# Validating and Importing Item Metadata <a class="anchor" id="top"></a>

In this notebook, you will pick up where you left off in `01_Validating_and_Importing_User_Item_Interaction_Data.ipynb` to build a working item metadata dataset. This will allow you to work with filters as well as later support the `User Personalization` or `HRNN-Metadata` algorithms.


To run this notebook, you need to have run the previous notebook, `01_Validating_and_Importing_User_Item_Interaction_Data`, where you created a dataset and imported interaction data into Amazon Personalize. At the end of that notebook, you saved some of the variable values, which you now need to load into this notebook.

In [1]:
%store -r

## Project constants

In [2]:
dataset_name = "movielense"
project_name = "sbcPersonalizePOC"
dataset_type = "ITEMS"
itemmetadata_filename = "item-meta.csv"

## Prepare your Item metadata <a class="anchor" id="prepare"></a>
[Back to top](#top)

The next thing to be done is to load the data and confirm the data is in a good state, then save it to a CSV where it is ready to be used with Amazon Personalize.

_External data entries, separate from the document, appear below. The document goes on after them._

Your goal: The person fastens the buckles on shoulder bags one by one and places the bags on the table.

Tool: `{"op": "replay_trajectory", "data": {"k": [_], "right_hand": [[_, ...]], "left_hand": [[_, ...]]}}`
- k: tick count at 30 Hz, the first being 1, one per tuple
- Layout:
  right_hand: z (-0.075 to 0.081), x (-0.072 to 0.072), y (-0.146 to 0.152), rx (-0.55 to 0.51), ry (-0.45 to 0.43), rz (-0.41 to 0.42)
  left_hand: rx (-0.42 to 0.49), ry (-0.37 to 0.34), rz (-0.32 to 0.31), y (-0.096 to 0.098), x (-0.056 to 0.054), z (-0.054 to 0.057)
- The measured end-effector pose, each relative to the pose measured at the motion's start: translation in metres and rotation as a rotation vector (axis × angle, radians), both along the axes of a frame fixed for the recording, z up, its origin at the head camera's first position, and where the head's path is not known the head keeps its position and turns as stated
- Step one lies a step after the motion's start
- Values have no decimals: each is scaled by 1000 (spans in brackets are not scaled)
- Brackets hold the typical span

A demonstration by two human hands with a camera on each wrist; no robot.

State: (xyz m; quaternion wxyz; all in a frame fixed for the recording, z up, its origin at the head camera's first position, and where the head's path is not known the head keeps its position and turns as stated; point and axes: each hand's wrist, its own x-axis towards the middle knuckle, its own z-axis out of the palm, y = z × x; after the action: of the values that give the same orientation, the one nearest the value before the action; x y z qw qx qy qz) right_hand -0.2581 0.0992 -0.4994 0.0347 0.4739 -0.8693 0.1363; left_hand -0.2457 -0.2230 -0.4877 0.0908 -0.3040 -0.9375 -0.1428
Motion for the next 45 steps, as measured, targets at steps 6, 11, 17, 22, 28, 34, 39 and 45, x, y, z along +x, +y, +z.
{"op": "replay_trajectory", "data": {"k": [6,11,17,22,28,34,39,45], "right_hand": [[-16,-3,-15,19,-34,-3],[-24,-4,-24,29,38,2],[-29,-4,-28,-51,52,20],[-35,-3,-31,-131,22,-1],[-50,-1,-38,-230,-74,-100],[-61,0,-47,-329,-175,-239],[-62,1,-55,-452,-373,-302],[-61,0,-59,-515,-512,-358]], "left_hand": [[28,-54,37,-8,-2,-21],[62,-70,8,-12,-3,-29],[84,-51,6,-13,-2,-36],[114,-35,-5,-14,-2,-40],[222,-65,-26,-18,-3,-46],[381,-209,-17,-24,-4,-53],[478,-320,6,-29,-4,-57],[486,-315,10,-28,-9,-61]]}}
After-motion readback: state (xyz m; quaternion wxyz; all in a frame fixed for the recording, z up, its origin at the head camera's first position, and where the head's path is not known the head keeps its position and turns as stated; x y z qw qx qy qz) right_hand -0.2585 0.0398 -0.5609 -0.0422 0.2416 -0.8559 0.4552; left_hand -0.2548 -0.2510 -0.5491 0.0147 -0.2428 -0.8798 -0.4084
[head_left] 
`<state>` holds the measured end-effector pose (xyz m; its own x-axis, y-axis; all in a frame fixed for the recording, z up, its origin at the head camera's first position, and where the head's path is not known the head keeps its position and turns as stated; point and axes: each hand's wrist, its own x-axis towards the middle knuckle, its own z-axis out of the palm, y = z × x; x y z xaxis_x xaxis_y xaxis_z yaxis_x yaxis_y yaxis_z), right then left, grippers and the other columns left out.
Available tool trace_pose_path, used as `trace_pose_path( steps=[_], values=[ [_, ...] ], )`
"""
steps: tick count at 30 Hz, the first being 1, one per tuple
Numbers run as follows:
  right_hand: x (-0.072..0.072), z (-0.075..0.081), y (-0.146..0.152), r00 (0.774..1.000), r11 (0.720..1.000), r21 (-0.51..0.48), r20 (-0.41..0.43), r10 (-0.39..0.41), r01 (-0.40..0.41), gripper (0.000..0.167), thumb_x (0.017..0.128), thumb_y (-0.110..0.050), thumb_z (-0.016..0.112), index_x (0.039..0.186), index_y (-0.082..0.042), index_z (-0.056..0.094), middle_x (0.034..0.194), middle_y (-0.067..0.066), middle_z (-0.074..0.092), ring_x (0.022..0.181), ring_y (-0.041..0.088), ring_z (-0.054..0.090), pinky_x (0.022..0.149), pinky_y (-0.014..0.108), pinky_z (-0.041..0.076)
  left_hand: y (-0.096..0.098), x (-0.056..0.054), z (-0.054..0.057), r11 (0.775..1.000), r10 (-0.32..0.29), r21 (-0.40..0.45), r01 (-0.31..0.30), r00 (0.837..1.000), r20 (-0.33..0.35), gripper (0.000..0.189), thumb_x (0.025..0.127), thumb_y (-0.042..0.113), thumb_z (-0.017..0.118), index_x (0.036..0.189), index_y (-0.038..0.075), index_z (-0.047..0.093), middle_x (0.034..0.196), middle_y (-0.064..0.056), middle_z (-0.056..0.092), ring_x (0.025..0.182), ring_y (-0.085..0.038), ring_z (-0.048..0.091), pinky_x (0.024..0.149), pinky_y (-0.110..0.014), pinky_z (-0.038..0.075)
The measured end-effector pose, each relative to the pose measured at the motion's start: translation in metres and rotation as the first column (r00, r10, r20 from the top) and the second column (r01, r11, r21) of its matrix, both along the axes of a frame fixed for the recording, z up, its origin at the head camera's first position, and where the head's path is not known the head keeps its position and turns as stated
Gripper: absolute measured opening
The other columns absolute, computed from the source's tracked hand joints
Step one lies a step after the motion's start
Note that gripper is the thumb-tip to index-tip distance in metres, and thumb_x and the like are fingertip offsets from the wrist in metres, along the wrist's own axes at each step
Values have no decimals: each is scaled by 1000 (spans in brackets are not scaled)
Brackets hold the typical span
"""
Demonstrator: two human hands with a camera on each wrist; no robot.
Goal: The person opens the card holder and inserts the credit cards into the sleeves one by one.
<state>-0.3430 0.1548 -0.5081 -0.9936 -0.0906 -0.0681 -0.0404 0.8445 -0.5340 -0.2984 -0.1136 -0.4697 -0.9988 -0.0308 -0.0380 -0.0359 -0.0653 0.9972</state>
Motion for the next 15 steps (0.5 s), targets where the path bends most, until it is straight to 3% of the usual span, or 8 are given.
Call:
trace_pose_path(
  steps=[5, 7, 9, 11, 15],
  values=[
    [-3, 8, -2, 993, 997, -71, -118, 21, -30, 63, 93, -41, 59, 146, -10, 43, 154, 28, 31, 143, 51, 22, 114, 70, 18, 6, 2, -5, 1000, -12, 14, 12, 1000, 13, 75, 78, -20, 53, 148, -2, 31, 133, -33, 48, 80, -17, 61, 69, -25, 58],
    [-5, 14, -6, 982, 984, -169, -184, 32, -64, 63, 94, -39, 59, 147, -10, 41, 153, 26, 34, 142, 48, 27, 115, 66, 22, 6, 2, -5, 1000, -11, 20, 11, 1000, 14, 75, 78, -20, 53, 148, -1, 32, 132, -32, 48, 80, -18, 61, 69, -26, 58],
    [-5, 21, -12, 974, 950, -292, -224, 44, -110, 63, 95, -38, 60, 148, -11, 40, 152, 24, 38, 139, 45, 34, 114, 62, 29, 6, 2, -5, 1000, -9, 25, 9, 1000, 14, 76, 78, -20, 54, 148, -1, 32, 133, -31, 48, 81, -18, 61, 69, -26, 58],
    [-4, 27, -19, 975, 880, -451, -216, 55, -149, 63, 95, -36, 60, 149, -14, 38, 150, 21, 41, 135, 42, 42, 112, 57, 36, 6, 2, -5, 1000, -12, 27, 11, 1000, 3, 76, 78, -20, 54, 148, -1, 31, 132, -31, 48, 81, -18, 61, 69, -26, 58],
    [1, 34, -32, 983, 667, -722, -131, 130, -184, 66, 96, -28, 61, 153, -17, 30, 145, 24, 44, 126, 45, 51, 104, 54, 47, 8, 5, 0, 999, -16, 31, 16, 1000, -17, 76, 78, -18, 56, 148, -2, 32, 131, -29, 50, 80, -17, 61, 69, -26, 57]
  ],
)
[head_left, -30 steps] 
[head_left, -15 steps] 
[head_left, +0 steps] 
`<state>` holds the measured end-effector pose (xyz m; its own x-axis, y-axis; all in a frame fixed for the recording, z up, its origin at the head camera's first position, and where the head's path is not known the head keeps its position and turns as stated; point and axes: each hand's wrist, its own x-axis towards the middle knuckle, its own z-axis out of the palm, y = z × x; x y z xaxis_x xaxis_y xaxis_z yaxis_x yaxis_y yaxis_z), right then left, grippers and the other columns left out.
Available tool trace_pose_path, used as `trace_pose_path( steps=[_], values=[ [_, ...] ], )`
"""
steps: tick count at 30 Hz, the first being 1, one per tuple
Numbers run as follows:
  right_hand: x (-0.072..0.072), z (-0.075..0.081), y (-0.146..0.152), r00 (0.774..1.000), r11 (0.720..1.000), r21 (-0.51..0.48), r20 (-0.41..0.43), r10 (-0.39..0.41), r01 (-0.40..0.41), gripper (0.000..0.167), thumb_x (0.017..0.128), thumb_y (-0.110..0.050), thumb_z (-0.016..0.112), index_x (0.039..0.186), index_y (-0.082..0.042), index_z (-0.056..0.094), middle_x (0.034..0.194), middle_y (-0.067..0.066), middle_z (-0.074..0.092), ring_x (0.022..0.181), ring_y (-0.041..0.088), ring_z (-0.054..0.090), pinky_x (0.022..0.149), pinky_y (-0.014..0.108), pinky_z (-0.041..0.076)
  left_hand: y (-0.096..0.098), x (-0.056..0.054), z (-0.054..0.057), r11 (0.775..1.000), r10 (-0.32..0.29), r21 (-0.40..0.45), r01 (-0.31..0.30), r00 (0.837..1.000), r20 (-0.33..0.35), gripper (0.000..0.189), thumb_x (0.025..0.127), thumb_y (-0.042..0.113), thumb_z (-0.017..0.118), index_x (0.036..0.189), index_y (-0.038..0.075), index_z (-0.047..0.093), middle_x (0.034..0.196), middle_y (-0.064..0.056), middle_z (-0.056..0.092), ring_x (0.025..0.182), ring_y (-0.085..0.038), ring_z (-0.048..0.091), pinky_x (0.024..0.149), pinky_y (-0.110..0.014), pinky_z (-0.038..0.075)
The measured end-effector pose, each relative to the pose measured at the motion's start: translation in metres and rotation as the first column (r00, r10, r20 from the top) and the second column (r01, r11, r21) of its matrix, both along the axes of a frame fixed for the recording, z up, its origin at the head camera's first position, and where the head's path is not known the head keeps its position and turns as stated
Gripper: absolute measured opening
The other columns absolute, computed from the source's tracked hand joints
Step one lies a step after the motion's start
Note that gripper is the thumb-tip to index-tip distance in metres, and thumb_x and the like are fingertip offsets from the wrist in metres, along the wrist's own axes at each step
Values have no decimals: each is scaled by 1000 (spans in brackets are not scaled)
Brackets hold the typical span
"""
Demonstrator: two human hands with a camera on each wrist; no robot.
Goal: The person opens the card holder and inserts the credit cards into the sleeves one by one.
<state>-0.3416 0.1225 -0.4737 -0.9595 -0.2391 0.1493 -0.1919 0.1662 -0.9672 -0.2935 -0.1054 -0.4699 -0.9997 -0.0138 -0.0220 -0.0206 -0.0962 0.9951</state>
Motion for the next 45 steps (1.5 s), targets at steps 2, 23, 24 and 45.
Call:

To get started, import a collection of Python libraries commonly used in data science.

In [3]:
import time
from time import sleep
import json
from datetime import datetime
import boto3
import pandas as pd
import os

Next,open the data file and take a look at the first several rows.

In [4]:
original_data = pd.read_csv(dataset_dir + '/movies.csv')
original_data.head(5)

Unnamed: 0,movieId,title,genres
0,1,Toy Story (1995),Adventure|Animation|Children|Comedy|Fantasy
1,2,Jumanji (1995),Adventure|Children|Fantasy
2,3,Grumpier Old Men (1995),Comedy|Romance
3,4,Waiting to Exhale (1995),Comedy|Drama|Romance
4,5,Father of the Bride Part II (1995),Comedy


In [5]:
original_data.describe()

Unnamed: 0,movieId
count,9742.0
mean,42200.353623
std,52160.494854
min,1.0
25%,3248.25
50%,7300.0
75%,76232.0
max,193609.0


This does not really tell us much about the dataset, so we will explore a bit more for just raw info. We can see that genres are often grouped together, and that is fine for us as Personalize does support this structure.

In [6]:
original_data.info()

<class 'pandas.core.frame.DataFrame'>
RangeIndex: 9742 entries, 0 to 9741
Data columns (total 3 columns):
 #   Column   Non-Null Count  Dtype 
---  ------   --------------  ----- 
 0   movieId  9742 non-null   int64 
 1   title    9742 non-null   object
 2   genres   9742 non-null   object
dtypes: int64(1), object(2)
memory usage: 228.5+ KB


From this, you can see that there are a total of (62,000+ for full 9742 for small) entries in the dataset, with 3 columns.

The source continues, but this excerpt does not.